L’âgisme, un atout ?
Certaines personnes de 80 ans ont des capacités physiques et mentales similaires à celles de nombreuses personnes de 30 ans. D’autres personnes beaucoup plus jeunes connaissent une baisse importante de leurs capacités bien plus tôt. Une action de santé publique globale doit tenir compte de cette grande diversité d’expériences et de besoins des personnes âgées. La diversité observée à un âge avancé n’est pas le fruit du hasard. Elle s’explique en grande partie par l’environnement physique et social des gens et par son impact sur leurs possibilités et sur leur comportement en matière de santé. Nos caractéristiques personnelles, comme la famille dans laquelle nous sommes nés, notre sexe et notre appartenance ethnique, influent sur les rapports que nous entretenons avec notre environnement, ce qui engendre des inégalités en matière de santé. On part souvent du principe que les personnes âgées sont fragiles ou dépendantes et constituent une charge pour la société. Les acteurs de la santé publique et la société dans son ensemble doivent agir face à ce comportement et aux autres attitudes âgistes qui peuvent entraîner des discriminations et affecter l’élaboration des politiques et la possibilité donnée aux personnes âgées de vieillir en bonne santé. La mondialisation, les avancées technologiques (par exemple en matière de transport et de communication), l’urbanisation, les migrations et l’évolution des normes de genre influent directement et indirectement sur la vie des personnes âgées. Toute action de santé publique doit tenir compte de ces tendances actuelles et de leur évolution future et les politiques doivent être élaborées en fonction de cette réflexion.
Action de l’OMS
L’Assemblée générale des Nations Unies a proclamé 2021-2030 Décennie du vieillissement en bonne santé et a demandé à l’OMS de prendre la tête de sa mise en œuvre. La Décennie du vieillissement en bonne santé est une collaboration mondiale réunissant les pouvoirs publics, la société civile, les institutions internationales, les professionnels, les milieux universitaires, les médias et le secteur privé afin de mener pendant 10 ans une action concertée, mobilisatrice et collaborative à l’appui de vies plus longues et en meilleure santé. Cette Décennie s’appuie sur la Stratégie et le Plan d’action mondiaux de l’OMS et sur le Plan d’action international de Madrid sur le vieillissement et soutient la réalisation du Programme de développement durable à l’horizon 2030 et des objectifs de développement durable.
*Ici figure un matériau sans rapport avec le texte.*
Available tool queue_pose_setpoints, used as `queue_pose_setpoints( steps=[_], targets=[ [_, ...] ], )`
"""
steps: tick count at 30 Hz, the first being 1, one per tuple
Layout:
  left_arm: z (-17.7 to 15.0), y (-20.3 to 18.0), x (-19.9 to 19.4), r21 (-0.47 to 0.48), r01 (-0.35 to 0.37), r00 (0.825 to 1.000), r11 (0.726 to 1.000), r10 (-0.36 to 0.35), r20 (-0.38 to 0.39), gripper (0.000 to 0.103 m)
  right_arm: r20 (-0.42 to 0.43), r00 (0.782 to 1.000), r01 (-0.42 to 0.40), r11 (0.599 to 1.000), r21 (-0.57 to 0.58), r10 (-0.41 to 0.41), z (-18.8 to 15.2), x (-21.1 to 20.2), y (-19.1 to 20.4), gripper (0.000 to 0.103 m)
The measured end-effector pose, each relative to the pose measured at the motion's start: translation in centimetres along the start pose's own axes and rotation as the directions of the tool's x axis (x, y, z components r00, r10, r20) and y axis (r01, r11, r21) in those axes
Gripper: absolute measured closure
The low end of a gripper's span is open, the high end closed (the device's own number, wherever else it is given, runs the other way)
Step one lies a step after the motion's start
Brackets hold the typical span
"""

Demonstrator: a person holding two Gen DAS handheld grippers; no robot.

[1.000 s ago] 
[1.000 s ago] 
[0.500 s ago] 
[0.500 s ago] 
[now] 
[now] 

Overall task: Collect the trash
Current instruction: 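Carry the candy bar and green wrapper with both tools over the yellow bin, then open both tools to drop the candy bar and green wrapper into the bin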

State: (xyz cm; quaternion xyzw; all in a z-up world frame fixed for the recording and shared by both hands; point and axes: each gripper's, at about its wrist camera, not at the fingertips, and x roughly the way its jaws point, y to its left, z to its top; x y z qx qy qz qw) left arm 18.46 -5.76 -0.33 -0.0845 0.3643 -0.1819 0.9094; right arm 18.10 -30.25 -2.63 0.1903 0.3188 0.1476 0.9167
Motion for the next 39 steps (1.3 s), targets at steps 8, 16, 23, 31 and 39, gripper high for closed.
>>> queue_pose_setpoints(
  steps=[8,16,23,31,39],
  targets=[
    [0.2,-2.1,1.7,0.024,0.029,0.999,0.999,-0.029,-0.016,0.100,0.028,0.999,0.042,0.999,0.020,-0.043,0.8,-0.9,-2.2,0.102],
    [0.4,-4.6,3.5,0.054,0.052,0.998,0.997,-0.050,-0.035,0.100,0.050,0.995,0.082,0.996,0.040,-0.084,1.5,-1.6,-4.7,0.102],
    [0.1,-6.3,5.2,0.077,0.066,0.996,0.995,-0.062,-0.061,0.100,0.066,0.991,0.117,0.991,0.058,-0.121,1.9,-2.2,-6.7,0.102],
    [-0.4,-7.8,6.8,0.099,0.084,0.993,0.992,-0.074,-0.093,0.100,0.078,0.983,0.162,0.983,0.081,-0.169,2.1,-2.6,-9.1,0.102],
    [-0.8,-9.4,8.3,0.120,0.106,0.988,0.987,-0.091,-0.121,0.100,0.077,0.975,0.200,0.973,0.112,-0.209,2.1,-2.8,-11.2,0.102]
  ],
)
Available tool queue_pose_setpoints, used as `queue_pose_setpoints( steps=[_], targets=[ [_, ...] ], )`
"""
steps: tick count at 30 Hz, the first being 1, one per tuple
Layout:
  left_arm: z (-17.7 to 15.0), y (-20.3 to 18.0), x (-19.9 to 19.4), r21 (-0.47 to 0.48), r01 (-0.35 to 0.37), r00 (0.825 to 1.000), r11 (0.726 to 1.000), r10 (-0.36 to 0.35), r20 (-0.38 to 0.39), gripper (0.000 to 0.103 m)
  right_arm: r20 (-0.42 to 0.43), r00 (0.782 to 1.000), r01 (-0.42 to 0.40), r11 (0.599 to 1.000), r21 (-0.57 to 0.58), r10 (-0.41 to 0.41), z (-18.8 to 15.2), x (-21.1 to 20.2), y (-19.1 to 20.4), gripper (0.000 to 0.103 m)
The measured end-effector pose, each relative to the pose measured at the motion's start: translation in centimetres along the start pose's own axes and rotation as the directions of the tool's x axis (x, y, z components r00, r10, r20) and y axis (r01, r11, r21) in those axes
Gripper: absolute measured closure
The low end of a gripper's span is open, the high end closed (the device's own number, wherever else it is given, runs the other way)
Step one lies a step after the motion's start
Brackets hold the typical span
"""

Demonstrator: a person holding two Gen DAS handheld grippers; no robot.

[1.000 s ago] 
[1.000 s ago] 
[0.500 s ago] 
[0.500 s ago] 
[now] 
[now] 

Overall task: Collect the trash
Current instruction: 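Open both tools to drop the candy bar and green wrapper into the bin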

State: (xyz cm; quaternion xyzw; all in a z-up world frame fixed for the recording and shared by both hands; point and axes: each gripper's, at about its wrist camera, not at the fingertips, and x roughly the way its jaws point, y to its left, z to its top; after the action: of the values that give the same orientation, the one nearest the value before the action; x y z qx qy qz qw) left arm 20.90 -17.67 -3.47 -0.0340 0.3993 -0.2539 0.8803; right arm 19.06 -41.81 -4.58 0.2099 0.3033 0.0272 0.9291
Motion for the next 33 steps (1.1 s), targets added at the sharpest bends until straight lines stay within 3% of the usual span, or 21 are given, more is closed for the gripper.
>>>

La Décennie du vieillissement en bonne santé (2021-2030) vise à réduire les inégalités en matière de santé et à améliorer la vie des personnes âgées, de leurs familles et de leurs communautés grâce à une action collective dans quatre domaines : changer notre façon de penser, de ressentir et d’agir en fonction de l’âge et face à l’âgisme ; renforcer les communautés de manière à favoriser les capacités des personnes âgées ; fournir des soins intégrés centrés sur la personne et des services de santé primaires adaptés aux personnes âgées ; et fournir aux personnes âgées qui en ont besoin l’accès à des soins de longue durée et de qualité.